Respecto a la jubilación y los bonos como la Renta Dignidad, estos representan el 40% de los ingresos que reciben los hombres mayores urbanos, y el 45% para las mujeres. Este porcentaje se eleva notoriamente en el área rural con un 70%, esto se debe a que los ingresos de las personas adultas mayores dependen, casi en su totalidad de la jubilación ó de la denominada renta.

Asegurar una vida digna para las personas mayores                                                                                                                                                                                                                                                                             

Según Juan Antonio Morales, docente de la Universidad Católica Bolivia (UCB) "Fomentar la acumulación de activos y formalizar el trabajo, logrará generar e implementar una jubilación digna, que no sólo beneficiará a los adultos mayores de hoy, sino a los jóvenes que vienen por detrás", de esta manera, señaló se podrá asegurar que los futuros adultos mayores puedan gozar de ingresos dignos.

Por otro lado Alberto Bonadona, Economista y Experto en Pensiones, subrayó: "Si hablamos de un aumento en los bonos para la vejez, deben hacerse sobre la base de los impuestos, no el impuesto a la riqueza, sino al ingreso. Esto sí podría ser una fuente para solventarlos, pero esto es a largo plazo. Respecto a la jubilación, este tema no sólo debe ser preocupación de los adultos mayores también de los jóvenes".

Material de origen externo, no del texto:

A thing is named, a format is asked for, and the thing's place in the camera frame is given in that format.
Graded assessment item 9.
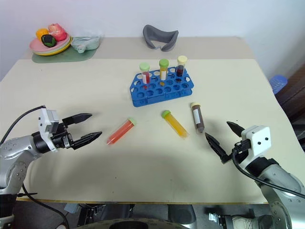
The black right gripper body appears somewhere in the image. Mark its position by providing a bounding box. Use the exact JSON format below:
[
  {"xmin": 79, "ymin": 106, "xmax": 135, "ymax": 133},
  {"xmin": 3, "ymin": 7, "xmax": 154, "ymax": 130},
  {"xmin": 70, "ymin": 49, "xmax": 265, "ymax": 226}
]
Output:
[{"xmin": 232, "ymin": 139, "xmax": 252, "ymax": 155}]

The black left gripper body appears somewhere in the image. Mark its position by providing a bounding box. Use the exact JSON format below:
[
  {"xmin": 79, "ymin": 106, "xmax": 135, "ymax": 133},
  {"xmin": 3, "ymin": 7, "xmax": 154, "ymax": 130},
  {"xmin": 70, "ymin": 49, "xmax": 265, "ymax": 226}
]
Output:
[{"xmin": 51, "ymin": 121, "xmax": 74, "ymax": 150}]

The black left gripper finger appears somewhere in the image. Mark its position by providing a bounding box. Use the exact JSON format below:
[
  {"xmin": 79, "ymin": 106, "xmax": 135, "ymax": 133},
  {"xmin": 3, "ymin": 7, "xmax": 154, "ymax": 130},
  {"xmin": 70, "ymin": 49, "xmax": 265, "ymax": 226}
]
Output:
[
  {"xmin": 71, "ymin": 131, "xmax": 103, "ymax": 151},
  {"xmin": 62, "ymin": 113, "xmax": 93, "ymax": 126}
]

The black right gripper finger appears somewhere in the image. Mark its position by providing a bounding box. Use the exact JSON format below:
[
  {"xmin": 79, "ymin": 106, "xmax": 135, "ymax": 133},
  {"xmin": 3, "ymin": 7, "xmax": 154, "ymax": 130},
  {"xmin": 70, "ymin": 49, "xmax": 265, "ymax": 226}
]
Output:
[
  {"xmin": 204, "ymin": 132, "xmax": 232, "ymax": 164},
  {"xmin": 226, "ymin": 121, "xmax": 244, "ymax": 138}
]

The brown liquid tube cream cap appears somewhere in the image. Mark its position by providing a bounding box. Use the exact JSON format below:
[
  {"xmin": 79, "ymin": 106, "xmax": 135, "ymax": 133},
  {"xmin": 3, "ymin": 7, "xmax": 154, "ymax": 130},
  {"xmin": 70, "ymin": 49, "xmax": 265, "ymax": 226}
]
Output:
[{"xmin": 190, "ymin": 102, "xmax": 205, "ymax": 134}]

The orange-red liquid tube green cap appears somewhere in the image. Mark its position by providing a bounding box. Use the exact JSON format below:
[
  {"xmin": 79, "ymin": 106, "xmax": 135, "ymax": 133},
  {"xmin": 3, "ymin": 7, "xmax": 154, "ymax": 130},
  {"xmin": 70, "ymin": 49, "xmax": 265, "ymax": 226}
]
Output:
[{"xmin": 106, "ymin": 116, "xmax": 137, "ymax": 146}]

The yellow liquid tube green cap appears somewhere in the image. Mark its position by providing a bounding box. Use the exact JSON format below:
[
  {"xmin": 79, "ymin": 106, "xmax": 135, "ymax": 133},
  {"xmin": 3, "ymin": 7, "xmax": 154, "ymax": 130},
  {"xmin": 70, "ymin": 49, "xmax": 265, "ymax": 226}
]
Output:
[{"xmin": 161, "ymin": 110, "xmax": 190, "ymax": 139}]

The blue plastic test tube rack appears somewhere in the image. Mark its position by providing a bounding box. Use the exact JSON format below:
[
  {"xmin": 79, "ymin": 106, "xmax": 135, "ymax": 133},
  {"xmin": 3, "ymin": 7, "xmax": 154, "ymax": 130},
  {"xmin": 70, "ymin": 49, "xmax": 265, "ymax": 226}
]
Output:
[{"xmin": 130, "ymin": 67, "xmax": 193, "ymax": 108}]

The red liquid tube white label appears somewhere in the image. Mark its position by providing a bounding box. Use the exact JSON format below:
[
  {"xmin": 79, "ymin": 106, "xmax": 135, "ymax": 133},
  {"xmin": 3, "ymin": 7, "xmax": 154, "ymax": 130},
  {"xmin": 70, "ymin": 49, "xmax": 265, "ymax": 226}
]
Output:
[{"xmin": 139, "ymin": 62, "xmax": 151, "ymax": 84}]

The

Los participantes aseveraron que los modelos actuales de seguridad social, no están logrando reducir efectivamente la pobreza. Es por eso que se debe dejar de lado la focalización de los bonos, y pensar en sistemas universales de protección desconectados de la relación obrero  patronal; y que estas medidas, a largo plazo, den la posibilidad a las personas de elegir si trabajan o no en su vejez; es decir que el trabajo en la vejez debía ser una opción y no una obligación.

Hechos y cifras

  • 52% de la población adulta mayor vive en pobreza moderada.
  • Sólo 17% de la población adulta mayor accede a una renta por jubilación.
  • 54.4% forma parte de la población económicamente activa.
  • 61.8% son considerados jefes de hogar.

Andrs Quispe

Andrés Quispe, pese a sus 88 años continúa trabajando. Foto:Sebastián Ormachea/HelpAge international

"Yo sólo estudie hasta 3° básico porque tenía que ayudar a mi padre, y así que me puse a trabajar como ayudante de albañilería desde muy niño. Actualmente tengo este negocio, que me ayuda a comprarme verduras, carne y también chocolates para mis nietos. Si no fuera por este anaquel no se qué sería de mi, porque ya no puedo trabajar en otras
cosas como antes, me duele todo el cuerpo, ya no tengo fuerza. Los 200 Bs. que el gobierno nos da sólo sirve para lo mínimo, no alcanza”.